> **What is required**: Give back, unchanged, the line containing "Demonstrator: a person" and every line after it up to the end of the listing.

> **Given information**:

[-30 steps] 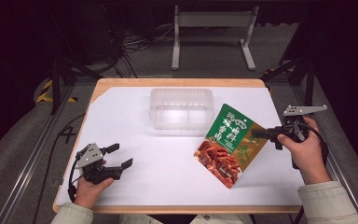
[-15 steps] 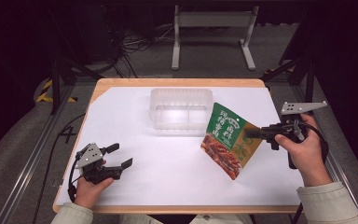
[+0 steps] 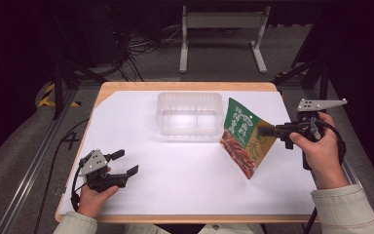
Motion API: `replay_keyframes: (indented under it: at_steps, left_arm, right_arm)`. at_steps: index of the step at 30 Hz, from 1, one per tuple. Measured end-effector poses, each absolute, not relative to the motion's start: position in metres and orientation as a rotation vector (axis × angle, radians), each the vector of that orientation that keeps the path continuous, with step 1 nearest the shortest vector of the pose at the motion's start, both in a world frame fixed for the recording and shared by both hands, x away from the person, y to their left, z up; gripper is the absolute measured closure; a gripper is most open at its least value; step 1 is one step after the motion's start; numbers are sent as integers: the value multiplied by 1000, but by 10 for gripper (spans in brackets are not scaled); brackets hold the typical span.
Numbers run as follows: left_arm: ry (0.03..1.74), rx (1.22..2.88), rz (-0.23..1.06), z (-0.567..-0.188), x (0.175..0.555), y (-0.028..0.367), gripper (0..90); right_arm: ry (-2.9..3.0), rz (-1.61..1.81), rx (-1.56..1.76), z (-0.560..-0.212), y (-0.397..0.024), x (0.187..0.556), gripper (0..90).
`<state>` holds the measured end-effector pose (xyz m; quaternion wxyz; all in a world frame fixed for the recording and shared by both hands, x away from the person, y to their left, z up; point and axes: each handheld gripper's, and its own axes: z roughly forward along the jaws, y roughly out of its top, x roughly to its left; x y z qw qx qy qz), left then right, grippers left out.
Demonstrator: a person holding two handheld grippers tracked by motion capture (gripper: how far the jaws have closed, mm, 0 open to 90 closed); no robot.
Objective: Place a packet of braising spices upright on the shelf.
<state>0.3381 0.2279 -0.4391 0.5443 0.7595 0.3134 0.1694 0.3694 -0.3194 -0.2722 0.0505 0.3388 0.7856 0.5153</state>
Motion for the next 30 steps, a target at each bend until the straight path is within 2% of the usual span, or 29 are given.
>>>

> **Finished exercise**:
Demonstrator: a person holding two handheld grippers tracked by motion capture (gripper: how far the jaws have closed, mm, 0 open to 90 closed); no robot.
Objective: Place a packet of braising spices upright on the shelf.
<state>0.3381 0.2279 -0.4391 0.5443 0.7595 0.3134 0.1694 0.3694 -0.3194 -0.2722 0.0505 0.3388 0.7856 0.5153</state>
Motion for the next 30 steps, a target at each bend until the straight path is within 2% of the usual span, or 29 are given.
>>>

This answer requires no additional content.